■ Goal of the exercise ■
Beneath this line are the data; copy exactly the part of them that opens with the line containing "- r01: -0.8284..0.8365" and closes with the line containing "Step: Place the", and only that part.

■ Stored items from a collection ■
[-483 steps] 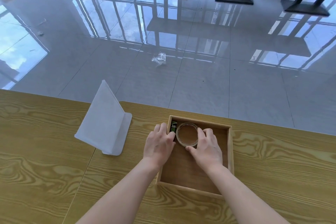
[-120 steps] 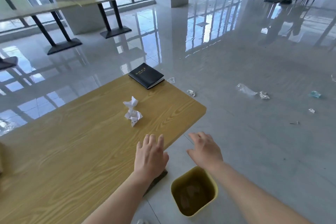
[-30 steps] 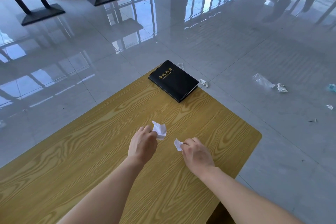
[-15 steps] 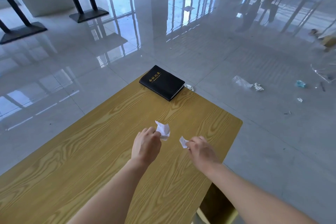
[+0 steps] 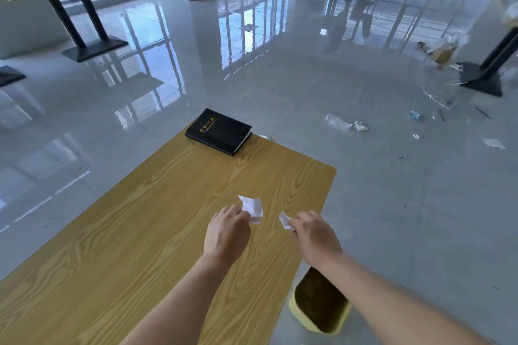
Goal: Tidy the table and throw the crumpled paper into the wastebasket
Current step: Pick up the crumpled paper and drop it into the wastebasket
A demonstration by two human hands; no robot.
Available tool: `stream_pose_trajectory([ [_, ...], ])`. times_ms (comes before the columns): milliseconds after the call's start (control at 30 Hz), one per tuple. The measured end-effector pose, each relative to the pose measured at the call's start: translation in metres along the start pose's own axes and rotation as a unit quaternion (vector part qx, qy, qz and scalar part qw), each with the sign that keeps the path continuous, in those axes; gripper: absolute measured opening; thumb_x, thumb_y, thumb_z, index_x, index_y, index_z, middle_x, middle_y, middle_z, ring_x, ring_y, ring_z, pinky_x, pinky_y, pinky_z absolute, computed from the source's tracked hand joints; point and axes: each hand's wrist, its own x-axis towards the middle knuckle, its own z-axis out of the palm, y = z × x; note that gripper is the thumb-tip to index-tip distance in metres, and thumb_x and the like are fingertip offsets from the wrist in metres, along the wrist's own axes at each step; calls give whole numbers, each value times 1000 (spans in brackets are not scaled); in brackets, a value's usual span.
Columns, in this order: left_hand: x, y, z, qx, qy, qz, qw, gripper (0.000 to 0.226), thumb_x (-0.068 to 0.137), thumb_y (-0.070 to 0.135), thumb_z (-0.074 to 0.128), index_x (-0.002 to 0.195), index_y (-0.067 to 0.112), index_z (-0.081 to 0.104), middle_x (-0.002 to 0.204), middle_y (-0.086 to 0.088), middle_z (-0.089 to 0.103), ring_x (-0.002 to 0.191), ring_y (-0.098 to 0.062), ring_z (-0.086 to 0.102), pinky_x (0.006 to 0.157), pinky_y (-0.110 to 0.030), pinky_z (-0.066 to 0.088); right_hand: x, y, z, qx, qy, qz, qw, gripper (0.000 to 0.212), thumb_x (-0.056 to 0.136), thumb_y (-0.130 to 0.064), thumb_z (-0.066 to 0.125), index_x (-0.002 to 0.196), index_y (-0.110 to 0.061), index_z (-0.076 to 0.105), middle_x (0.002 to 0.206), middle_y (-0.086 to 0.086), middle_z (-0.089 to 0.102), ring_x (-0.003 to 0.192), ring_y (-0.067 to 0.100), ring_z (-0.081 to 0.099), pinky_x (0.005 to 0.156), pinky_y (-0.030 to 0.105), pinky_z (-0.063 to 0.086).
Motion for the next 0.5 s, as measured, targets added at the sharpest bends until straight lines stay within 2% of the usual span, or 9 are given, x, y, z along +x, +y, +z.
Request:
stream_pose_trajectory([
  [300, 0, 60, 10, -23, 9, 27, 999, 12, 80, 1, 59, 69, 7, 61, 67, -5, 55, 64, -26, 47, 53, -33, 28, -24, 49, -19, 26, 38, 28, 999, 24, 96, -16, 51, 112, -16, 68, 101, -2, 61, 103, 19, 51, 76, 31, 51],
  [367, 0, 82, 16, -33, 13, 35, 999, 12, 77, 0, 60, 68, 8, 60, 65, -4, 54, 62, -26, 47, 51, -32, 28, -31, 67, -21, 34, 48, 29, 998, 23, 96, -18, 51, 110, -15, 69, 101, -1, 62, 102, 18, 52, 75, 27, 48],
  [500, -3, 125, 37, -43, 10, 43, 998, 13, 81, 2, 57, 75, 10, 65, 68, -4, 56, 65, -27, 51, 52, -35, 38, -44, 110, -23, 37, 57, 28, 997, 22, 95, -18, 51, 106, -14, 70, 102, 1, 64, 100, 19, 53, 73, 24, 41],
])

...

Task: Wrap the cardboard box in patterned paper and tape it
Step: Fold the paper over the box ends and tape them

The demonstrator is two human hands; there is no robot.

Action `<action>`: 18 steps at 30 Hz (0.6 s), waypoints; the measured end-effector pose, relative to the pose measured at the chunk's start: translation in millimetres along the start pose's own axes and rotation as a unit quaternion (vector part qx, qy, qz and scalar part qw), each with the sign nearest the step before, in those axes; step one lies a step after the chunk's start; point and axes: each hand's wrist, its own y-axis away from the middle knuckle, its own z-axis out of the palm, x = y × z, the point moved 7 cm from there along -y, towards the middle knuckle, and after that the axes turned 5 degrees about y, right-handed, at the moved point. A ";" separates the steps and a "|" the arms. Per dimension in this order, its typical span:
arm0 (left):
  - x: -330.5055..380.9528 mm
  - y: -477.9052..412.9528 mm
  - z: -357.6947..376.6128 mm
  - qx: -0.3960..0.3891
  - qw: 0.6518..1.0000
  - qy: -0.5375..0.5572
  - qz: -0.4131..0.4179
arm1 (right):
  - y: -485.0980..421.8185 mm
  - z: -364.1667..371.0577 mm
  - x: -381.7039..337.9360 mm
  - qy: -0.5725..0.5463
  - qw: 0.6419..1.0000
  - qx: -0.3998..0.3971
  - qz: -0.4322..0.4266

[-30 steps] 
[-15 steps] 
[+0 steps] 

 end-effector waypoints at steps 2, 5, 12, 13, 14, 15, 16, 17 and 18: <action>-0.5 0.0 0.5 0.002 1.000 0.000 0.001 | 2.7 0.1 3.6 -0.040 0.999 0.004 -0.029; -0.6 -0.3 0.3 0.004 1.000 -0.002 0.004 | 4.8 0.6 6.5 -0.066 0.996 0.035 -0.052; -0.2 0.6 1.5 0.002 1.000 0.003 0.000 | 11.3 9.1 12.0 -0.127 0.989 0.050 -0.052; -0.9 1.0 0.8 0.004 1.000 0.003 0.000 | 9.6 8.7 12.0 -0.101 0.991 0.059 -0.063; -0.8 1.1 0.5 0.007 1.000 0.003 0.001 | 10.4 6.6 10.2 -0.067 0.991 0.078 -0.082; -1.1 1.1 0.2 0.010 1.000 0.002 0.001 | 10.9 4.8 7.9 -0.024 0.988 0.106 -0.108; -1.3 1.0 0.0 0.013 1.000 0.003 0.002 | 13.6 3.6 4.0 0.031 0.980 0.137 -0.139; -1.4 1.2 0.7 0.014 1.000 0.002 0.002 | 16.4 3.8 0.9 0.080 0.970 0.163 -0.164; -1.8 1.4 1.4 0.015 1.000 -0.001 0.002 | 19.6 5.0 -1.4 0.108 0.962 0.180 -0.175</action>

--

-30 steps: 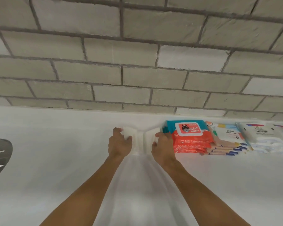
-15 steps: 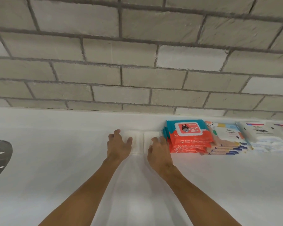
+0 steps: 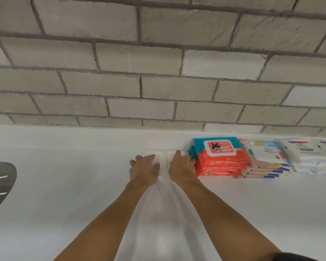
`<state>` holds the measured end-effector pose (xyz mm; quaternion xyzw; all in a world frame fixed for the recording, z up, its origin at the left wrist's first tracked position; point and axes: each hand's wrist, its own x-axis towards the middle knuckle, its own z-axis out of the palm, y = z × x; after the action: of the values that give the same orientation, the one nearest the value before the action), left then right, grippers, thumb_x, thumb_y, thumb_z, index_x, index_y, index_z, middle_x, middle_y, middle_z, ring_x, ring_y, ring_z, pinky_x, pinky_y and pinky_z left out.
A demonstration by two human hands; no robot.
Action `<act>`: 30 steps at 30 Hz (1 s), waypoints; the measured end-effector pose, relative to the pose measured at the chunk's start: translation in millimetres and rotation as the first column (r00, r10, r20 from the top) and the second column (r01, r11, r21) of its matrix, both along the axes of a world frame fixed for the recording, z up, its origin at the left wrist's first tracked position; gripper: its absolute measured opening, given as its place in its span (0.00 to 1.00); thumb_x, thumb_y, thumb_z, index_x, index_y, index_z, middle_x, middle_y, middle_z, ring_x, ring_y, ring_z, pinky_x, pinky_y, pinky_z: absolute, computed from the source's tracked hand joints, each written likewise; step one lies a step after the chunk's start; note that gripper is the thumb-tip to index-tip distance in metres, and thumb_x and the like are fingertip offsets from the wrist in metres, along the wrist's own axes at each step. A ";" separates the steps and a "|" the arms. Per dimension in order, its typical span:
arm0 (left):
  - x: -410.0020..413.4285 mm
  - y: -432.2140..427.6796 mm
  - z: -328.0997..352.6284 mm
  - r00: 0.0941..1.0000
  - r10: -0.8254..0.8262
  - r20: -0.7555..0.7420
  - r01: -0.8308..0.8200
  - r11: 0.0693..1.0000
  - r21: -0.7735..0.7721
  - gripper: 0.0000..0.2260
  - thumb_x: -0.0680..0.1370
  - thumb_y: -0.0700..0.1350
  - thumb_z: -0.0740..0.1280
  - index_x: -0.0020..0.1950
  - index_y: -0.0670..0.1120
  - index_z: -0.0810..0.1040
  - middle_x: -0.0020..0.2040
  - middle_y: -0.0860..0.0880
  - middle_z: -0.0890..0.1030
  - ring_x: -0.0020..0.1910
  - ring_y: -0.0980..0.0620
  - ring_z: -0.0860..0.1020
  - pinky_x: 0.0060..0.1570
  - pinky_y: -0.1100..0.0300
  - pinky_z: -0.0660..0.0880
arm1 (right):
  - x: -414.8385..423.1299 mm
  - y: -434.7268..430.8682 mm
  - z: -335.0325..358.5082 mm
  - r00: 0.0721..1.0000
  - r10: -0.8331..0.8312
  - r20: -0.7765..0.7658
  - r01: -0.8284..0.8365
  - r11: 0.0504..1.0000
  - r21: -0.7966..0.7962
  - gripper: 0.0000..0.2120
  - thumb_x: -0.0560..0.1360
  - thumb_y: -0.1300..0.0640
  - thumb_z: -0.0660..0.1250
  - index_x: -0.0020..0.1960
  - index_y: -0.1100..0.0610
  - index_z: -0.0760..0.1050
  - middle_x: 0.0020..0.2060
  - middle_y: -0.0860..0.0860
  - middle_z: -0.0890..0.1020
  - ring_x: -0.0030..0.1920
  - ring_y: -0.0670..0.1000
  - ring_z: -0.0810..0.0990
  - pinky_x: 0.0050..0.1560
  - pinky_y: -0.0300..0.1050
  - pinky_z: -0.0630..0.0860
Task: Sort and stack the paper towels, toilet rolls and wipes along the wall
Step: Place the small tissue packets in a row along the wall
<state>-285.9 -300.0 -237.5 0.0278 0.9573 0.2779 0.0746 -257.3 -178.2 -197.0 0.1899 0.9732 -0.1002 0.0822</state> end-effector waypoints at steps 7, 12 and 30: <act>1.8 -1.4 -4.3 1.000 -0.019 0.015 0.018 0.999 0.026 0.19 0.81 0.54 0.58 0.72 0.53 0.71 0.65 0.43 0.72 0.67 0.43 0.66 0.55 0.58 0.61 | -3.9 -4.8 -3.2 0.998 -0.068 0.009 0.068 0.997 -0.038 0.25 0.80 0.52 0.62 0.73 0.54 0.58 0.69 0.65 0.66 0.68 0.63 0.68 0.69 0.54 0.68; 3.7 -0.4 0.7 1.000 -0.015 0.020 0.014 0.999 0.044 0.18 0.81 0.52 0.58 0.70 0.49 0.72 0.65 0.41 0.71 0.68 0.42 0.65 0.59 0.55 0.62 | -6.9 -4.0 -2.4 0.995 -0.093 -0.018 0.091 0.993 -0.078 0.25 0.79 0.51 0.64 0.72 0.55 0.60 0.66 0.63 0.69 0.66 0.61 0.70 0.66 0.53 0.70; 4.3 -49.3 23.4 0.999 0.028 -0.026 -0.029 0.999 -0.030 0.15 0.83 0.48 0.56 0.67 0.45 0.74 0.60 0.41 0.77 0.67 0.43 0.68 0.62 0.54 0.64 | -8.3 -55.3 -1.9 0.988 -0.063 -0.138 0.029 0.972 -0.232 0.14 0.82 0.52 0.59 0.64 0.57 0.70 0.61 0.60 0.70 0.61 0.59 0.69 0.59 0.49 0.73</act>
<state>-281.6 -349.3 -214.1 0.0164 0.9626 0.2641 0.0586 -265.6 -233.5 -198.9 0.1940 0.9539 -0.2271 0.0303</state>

■ Result ■
  - r01: -0.8284..0.8365
  - r11: 0.0504..1.0000
  - r21: -0.7966..0.7962
  - gripper: 0.0000..0.2120
  - thumb_x: -0.0560..0.1360
  - thumb_y: -0.1300..0.0640
  - thumb_z: -0.0660..0.1250
  - index_x: -0.0020..0.1960
  - index_y: -0.1100..0.0610
  - index_z: -0.0760..0.1050
  - middle_x: 0.0020..0.2060
  - middle_y: -0.0860..0.0860
  - middle_z: -0.0890..0.1020
  - ring_x: -0.0030..0.1920
  - ring_y: -0.0670..0.1000
  - ring_z: -0.0810..0.0990
  - pinky_x: 0.0050..0.1560
  - pinky_y: -0.0300..0.1050
  - pinky_z: -0.0630..0.0860
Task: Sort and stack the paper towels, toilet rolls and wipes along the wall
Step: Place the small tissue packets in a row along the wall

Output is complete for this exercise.